Je me demande parfois si je dois continuer à écrire mon journal tant les événements présents sont terrifiants.

Hier, quand je suis sortie du donjon en compagnie de Violetta pour me diriger vers la haute cour, un spectacle apocalyptique s'est offert à nos yeux. La grande porte qui ouvre sur le pont levis était en feu. Des flèches flamboyantes piquetaient le bois torturé par les flammes. Des soldats à cheval, dissimulés sous un heaume et un haubert, pourfendaient de leur épée, ici, un ventre qui éclatait de ses blessures, là, tranchant à la volée, bras et ,jambes. Les cris, les hurlements, les râles se faisaient plus implorants à mesure que le combat s'intensifiait. Les boucliers à blasons et les lances se heurtaient dans un cliquetis sec.

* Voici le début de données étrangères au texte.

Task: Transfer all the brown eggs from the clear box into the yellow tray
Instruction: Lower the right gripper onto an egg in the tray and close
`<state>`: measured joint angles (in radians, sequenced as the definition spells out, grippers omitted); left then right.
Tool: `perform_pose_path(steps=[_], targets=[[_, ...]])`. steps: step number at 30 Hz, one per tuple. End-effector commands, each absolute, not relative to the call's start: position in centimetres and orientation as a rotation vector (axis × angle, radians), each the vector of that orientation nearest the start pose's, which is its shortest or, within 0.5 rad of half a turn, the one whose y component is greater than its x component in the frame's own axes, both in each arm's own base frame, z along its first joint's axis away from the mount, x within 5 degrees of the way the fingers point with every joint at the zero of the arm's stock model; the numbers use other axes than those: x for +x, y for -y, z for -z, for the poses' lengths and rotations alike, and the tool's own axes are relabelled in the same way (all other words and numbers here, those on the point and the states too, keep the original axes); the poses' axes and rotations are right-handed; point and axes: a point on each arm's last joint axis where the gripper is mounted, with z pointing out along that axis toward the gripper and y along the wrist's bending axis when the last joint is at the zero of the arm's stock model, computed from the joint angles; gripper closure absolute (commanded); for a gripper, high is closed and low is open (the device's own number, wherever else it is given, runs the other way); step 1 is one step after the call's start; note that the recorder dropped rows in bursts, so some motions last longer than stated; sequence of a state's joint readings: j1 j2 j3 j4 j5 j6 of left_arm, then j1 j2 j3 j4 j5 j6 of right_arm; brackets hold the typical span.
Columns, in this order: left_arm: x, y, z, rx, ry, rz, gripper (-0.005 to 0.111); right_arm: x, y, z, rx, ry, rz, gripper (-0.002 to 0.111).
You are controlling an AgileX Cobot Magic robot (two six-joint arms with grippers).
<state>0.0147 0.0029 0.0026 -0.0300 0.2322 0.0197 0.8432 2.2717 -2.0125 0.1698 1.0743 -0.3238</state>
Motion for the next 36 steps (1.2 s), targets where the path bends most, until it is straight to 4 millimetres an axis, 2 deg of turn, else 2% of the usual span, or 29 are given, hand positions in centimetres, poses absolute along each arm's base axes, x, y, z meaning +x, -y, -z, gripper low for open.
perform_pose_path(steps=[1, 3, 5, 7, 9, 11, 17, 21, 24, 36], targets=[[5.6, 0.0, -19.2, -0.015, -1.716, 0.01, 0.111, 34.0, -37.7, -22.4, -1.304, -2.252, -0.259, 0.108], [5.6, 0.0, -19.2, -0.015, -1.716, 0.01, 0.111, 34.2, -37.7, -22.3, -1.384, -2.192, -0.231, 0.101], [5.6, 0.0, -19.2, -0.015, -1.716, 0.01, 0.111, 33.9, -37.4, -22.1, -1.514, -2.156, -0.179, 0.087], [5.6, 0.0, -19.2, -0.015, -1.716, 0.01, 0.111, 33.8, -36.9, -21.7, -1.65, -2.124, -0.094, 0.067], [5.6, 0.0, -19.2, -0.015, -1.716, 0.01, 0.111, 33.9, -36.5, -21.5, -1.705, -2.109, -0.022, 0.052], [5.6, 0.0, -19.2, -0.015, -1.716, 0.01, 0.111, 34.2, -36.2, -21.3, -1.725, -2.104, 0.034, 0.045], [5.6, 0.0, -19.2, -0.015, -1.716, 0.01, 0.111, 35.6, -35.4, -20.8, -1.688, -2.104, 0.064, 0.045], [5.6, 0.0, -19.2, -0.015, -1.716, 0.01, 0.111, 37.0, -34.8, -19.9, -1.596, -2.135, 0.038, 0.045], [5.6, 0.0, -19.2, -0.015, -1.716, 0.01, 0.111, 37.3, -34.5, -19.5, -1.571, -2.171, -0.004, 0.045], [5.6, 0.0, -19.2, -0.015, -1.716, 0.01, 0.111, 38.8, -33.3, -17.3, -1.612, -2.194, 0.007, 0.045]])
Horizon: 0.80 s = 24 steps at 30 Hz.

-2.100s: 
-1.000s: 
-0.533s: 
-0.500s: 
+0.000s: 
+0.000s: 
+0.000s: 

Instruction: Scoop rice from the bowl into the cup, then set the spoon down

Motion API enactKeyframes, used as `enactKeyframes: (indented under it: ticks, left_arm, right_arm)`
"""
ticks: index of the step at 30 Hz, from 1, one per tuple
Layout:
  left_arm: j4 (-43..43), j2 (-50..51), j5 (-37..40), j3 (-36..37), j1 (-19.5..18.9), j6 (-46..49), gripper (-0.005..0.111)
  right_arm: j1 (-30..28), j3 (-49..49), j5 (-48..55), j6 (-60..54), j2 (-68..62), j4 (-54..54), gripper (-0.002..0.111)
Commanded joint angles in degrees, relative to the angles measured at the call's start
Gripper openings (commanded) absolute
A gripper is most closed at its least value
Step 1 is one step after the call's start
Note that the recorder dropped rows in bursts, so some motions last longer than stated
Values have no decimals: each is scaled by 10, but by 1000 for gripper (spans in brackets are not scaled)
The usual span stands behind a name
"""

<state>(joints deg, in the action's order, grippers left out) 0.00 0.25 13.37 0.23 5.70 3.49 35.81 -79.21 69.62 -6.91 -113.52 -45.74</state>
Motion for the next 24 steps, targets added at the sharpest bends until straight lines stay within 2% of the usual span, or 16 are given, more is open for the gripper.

A l'extérieur de l'enceinte, on entendait les bombardes cracher des boulets de pierre qui venaient heurter dans un bruit d'enfer la forteresse. Elle était ébranlée par les assauts répétés, comme elle l'est parfois les jours de grande tempête.

A quelques centimètres de Violetta, une hache est venue se planter dans le fût d'un chêne séculaire. J'en ai senti le souffle froid, immonde. J'ai compris que l'ennemi n'était pas venu pour prendre du butin mais pour massacrer cette famille protestante.

Nous nous sommes réfugiées dans un renfoncement de la muraille car il nous était impossible pour le moment d'accéder aux souterrains. Violetta s'est blottie entre mes bras tremblants et a pleuré :

- Ma maman ! Où est ma maman ?

J'ai pensé à Amaury, mon cher amour. Mon regard a fouillé cette foule compacte, mouvante comme un serpent.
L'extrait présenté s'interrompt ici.